◆ **Task prompt**:
Take the material below and reproduce, word for word, only the lines from the line with "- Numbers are" through the line with "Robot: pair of".

◆ **Data shown**:
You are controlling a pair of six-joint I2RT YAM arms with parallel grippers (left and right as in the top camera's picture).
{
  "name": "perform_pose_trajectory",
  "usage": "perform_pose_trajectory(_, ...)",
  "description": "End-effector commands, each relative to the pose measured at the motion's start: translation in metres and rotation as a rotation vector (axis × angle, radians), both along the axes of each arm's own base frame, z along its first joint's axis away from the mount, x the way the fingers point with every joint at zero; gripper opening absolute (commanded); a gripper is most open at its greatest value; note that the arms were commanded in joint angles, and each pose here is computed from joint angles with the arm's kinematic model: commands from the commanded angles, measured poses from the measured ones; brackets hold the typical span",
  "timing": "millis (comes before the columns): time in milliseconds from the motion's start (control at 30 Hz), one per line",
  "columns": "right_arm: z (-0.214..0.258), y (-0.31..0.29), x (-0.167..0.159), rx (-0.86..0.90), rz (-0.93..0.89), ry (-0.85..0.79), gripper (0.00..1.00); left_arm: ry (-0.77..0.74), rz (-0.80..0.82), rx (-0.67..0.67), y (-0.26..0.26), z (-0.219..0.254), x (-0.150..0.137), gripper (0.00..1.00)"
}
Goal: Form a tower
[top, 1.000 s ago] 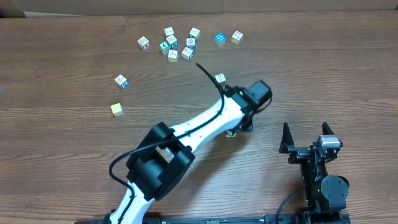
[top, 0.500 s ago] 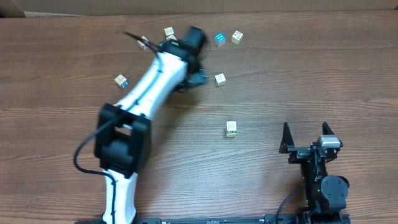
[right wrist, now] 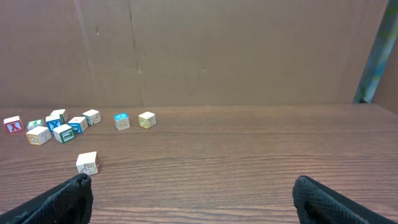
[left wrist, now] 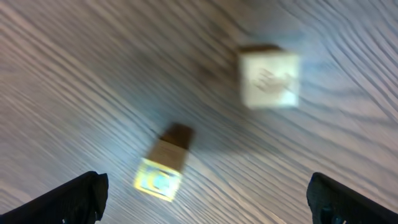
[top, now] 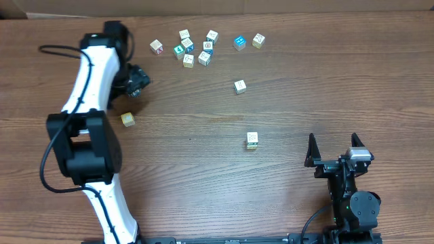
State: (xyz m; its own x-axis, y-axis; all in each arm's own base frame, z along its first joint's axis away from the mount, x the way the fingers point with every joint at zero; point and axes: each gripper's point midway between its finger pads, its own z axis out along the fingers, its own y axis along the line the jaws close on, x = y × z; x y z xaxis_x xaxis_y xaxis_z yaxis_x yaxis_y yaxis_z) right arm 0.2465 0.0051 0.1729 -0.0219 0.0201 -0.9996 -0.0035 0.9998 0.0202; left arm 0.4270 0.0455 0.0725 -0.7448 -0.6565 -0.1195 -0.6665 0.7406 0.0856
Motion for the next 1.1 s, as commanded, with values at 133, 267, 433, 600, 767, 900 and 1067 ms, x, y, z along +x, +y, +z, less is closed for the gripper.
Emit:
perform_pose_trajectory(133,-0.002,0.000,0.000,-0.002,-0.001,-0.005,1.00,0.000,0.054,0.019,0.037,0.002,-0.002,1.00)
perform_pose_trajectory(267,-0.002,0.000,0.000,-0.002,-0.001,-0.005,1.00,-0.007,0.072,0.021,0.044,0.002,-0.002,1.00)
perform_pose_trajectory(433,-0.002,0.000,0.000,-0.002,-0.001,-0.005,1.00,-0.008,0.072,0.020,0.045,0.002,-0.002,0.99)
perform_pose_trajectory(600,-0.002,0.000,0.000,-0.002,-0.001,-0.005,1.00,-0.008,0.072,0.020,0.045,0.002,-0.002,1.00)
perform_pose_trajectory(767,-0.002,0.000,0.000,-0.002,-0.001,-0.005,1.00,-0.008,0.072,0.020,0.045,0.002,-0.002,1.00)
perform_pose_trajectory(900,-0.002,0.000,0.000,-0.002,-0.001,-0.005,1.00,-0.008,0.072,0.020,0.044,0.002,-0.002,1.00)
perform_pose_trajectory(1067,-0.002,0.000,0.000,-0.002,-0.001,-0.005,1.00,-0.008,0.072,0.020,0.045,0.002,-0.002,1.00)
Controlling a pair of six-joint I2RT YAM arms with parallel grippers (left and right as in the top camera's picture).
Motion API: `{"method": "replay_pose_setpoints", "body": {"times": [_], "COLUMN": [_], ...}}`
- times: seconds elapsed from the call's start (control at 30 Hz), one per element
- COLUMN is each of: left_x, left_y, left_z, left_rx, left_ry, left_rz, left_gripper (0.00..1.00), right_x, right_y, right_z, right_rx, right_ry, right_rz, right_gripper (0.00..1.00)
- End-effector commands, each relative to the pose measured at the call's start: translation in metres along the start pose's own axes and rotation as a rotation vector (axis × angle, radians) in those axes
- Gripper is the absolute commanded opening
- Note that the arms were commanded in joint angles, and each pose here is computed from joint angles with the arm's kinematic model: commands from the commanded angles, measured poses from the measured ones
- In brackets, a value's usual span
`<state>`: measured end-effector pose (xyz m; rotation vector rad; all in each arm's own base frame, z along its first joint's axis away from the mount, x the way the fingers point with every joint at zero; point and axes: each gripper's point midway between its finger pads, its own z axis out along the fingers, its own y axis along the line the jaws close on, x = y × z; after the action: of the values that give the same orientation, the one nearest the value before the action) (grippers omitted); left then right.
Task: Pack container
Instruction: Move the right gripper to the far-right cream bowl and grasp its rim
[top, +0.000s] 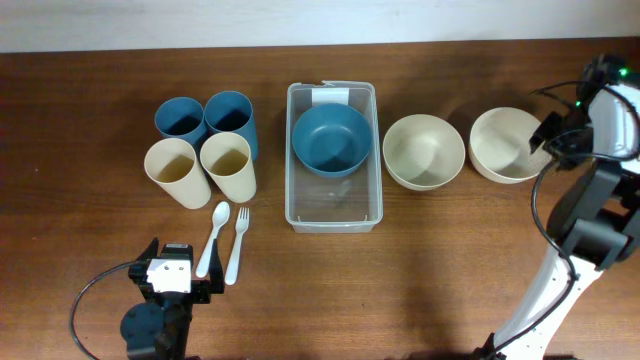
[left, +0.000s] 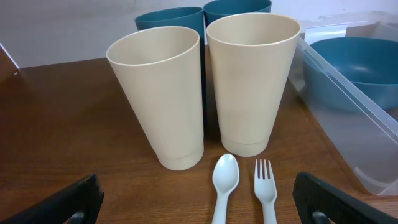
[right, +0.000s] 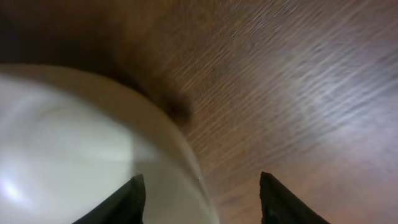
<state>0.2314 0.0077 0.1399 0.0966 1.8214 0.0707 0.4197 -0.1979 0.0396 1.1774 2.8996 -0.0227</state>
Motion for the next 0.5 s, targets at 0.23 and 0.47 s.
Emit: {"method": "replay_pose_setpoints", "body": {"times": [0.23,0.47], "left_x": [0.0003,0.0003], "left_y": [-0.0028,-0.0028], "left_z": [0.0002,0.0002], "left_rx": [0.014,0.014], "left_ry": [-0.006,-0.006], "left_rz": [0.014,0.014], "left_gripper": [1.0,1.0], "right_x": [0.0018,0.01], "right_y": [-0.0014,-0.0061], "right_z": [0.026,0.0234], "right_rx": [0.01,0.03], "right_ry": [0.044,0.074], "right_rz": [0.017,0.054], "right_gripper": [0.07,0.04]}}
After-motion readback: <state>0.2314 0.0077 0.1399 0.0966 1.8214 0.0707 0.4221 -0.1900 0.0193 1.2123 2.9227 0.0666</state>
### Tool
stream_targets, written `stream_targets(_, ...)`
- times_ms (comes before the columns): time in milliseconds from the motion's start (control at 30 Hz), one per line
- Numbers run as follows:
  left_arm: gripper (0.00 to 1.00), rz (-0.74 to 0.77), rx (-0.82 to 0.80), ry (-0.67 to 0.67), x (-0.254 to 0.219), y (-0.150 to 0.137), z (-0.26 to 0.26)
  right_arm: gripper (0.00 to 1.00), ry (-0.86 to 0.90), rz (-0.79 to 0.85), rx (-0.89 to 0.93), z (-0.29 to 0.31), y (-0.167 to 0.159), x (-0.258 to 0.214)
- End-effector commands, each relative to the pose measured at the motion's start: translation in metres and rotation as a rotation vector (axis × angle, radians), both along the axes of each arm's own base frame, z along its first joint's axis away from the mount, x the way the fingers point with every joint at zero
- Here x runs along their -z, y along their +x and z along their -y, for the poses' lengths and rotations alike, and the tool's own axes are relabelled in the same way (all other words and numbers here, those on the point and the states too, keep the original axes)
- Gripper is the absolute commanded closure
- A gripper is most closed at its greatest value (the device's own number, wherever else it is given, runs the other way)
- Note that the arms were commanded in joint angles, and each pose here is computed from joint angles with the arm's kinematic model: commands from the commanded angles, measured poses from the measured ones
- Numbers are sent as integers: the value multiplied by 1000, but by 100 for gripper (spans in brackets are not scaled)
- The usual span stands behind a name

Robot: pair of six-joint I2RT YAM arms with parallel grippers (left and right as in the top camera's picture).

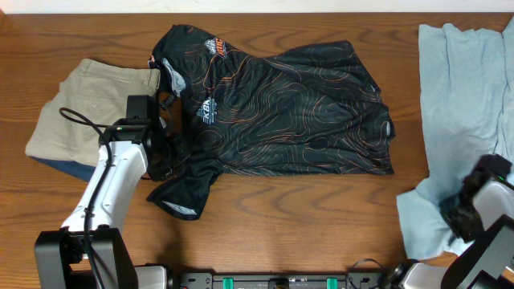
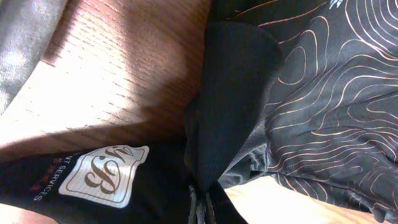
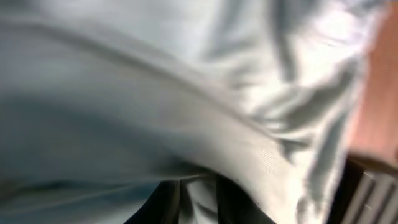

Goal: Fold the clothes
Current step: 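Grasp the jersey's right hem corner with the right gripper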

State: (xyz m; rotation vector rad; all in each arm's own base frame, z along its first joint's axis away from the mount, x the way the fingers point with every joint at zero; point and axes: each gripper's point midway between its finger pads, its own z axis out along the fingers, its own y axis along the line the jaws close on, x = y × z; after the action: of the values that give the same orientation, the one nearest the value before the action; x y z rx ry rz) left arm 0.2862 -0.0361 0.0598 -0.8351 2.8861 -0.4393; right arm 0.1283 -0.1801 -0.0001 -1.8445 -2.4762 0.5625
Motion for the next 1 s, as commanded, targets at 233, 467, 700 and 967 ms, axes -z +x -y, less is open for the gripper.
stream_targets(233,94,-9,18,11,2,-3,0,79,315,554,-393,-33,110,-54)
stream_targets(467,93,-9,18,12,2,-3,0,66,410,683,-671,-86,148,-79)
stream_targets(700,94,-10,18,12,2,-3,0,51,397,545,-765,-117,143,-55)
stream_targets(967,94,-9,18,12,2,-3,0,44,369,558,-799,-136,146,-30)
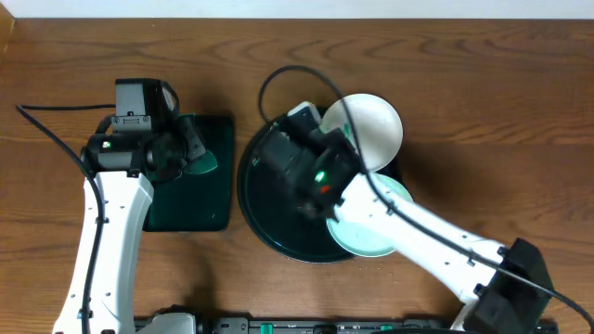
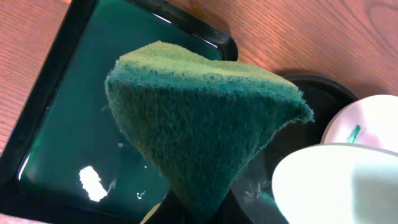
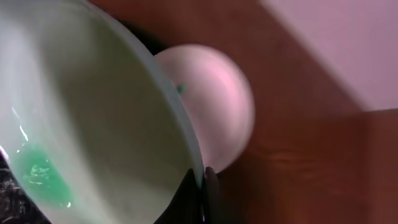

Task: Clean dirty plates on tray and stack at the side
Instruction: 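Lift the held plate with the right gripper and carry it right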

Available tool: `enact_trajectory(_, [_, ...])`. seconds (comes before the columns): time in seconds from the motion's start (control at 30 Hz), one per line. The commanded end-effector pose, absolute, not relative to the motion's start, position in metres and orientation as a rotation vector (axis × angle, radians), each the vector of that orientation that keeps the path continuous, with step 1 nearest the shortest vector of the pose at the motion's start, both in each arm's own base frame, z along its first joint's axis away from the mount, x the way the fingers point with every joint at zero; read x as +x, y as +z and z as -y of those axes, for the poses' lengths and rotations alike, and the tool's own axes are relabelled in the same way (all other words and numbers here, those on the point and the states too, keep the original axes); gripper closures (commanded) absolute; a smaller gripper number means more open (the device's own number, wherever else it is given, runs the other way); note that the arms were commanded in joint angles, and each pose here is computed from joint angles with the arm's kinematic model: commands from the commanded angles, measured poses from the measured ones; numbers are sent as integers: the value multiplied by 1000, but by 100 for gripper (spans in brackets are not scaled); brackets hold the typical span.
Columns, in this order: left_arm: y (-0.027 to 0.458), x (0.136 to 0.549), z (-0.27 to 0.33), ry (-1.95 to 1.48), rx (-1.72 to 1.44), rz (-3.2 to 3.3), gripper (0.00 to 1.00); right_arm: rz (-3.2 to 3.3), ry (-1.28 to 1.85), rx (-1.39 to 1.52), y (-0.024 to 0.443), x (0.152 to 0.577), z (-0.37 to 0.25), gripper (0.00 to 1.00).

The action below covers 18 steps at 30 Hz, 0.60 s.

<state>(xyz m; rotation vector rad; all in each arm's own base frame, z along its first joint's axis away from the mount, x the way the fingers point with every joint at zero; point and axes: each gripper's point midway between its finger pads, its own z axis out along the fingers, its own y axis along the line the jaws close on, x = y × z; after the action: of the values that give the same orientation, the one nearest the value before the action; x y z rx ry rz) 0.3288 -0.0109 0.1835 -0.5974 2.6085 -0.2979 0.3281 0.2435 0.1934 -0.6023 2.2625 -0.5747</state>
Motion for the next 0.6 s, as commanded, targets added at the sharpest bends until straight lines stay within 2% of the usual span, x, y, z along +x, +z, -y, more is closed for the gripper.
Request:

◆ **Solved problem**:
- Numbers are sent as integers: the value multiplied by 1000, but by 100 for gripper (spans in brackets are not scaled)
- The usual span stands behind a name

Robot: pair of six-joint I2RT YAM arms with parallel grippers (left and right as in the top camera's picture).

Nothing remains to be added to the response.